Thank you for you reply. My M.1 pattern chart does not show "K4 ,K2 tog". It only shows "K2 tog, K1, K2 tog" for first M.1 row. . Has there been a correction to the chart? Do I knit "K4, K2 tog" only on the first M.1 row?

29.03.2016 - 16:05

DROPS Design answered:

Dear Mrs Gaboardi, you start reading diagram on the bottom corner on the right side towards the left (from RS), ie on 1st row in M.1, you will work (K4, K2 tog), and on row 3 in M.1 (K2 tog, K1, K2 tog) - read more about diagrams here.
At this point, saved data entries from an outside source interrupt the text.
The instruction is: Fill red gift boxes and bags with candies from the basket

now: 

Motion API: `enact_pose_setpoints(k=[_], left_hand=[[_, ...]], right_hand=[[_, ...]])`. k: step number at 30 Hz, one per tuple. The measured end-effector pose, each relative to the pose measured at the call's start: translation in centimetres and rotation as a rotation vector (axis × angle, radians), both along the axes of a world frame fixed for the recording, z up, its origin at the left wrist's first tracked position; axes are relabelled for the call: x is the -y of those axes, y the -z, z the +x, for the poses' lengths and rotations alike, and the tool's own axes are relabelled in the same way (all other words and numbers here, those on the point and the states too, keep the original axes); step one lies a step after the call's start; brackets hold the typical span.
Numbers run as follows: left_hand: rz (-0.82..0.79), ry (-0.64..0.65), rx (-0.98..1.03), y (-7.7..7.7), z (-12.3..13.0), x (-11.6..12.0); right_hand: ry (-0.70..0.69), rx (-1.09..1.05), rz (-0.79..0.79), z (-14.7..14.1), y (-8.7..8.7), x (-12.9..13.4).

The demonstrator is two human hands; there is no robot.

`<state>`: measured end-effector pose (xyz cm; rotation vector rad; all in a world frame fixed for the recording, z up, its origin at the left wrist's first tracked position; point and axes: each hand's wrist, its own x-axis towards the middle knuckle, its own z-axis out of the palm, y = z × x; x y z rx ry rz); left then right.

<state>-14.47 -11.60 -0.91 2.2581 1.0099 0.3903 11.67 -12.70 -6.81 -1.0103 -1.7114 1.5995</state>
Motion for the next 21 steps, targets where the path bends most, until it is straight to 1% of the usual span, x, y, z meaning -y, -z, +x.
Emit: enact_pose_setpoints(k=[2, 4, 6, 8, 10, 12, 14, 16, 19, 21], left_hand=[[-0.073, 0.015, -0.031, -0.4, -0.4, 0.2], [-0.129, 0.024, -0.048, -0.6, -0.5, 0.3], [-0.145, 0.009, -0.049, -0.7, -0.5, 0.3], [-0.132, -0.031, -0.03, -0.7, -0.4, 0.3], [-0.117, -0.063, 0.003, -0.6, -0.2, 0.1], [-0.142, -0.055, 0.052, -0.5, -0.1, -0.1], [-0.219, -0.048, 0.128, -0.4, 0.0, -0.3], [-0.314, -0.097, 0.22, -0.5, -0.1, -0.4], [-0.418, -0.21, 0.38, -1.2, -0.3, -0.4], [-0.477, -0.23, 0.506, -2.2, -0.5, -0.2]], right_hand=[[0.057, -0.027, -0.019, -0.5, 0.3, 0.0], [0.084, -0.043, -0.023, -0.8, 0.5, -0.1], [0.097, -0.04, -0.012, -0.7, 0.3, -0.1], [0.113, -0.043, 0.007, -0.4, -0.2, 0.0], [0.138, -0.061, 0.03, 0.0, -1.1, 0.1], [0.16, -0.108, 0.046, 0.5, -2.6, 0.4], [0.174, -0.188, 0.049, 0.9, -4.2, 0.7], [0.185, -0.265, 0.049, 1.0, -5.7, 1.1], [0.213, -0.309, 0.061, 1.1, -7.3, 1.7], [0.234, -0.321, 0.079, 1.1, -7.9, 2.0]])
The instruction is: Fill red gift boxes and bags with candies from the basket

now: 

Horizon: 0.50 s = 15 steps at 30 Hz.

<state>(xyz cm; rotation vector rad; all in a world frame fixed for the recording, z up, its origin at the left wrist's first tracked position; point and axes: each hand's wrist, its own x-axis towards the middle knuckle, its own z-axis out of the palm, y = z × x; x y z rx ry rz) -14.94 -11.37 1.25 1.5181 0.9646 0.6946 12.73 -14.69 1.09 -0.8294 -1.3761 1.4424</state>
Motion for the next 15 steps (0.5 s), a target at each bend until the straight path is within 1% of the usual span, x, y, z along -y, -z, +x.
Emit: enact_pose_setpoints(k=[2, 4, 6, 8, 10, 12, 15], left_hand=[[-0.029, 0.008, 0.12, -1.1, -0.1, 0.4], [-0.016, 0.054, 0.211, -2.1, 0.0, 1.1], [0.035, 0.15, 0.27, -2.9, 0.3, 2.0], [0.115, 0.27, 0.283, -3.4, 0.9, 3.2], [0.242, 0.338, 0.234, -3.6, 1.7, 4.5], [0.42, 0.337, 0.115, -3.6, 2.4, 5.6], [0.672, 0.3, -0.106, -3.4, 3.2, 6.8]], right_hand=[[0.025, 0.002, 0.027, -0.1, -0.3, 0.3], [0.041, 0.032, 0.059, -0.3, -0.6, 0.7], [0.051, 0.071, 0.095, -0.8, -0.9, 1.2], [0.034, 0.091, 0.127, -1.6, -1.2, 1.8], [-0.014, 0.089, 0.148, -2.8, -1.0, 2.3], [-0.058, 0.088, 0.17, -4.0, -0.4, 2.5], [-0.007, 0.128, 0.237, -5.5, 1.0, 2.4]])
Happy knitting!

29.03.2016 - 17:20

country flag Jeanette Gaboardi wrote:

Thank you for you reply. My M.1 pattern chart does not show "K4 ,K2 tog". It only shows "K2 tog, K1, K2 tog" for first M.1 row. . Has there been a correction to the chart? Do I knit "K4, K2 tog" only on the first M.1 row?

29.03.2016 - 16:02

country flag Jeanette Gaboardi wrote:

In reference to drops poncho with flounce edge 105-35 . I have cast on 390 sts and followed pattern through the first vertical M.1 per chart. I now have 258 sts on needle instead of 205 for the L size. I knitted 6 sts for the band, then K2 tog, K1, K2 tog, then 6 sts . Is there an error in the pattern? Am I reading the M.1 chart correctly (see above). Thanks for any help.

29.03.2016 - 08:18

DROPS Design answered:

Dear Mrs Gaboardi, on first row in M.1 repeat (K4, K2 tog) accross with the 6 sts in garter st on each side = 390 - 63 sts dec (you repeat M.1 a total of 63 times in width) = 327 sts. Work next row from WS. On next row from RS (= 3rd row in M.1) work: 6 sts in garter st, (K2 tog, K1, K2 tog) a total of 63 times (= 126 sts dec), 6 sts in garter st = 201 sts. Happy knitting!

29.03.2016 - 11:08

country flag Jeanette Gaboardi wrote:

I cast on 390 sts, knitted 4 rows. Pattern says after M1 there should be 201 sts. I am confused. Did I cast on too many sts?

28.03.2016 - 15:58

DROPS Design answered:

Dear Mrs Gaboardi, you work M.1 as follows: 6 sts in garter st, then repeat M.1 a total of 63 times in width (6 sts on first row x 63 times), and 6 sts in garter st. On first row in M.1 you dec 1 st x 63 times then you dec 2 sts on 3rd row in M.1 (2 sts dec x 63 = 126 sts dec). There were 390 sts - 63 sts (dec on 1st row) - 126 sts (dec on 3rd row) = 201 sts. Happy knitting!

29.03.2016 - 10:29

country flag MOLE wrote:

Bonjour, Vous parlez d'une aiguille circulaire 6,5 mais vous ne la vendez pas ? De plus peut-on payer par chèque ? Merci d'effacer ce même texte que j'ai mis par erreur dans les commentaires... Cordialement Y. Molé

10.10.2013 - 18:33

DROPS Design answered:

Chère Mme Mole, nous avons bien des aiguilles circulaires 80 cm en taille 6,5 (collection Trend, un plastique très doux et léger). La liste des détaillants en France et leurs coordonnées sont à votre disposition sous le menu "Détaillants/ France". N'hésitez pas à les contacter par mail ou téléphone pour leur demander leurs disponibilités. Bon tricot!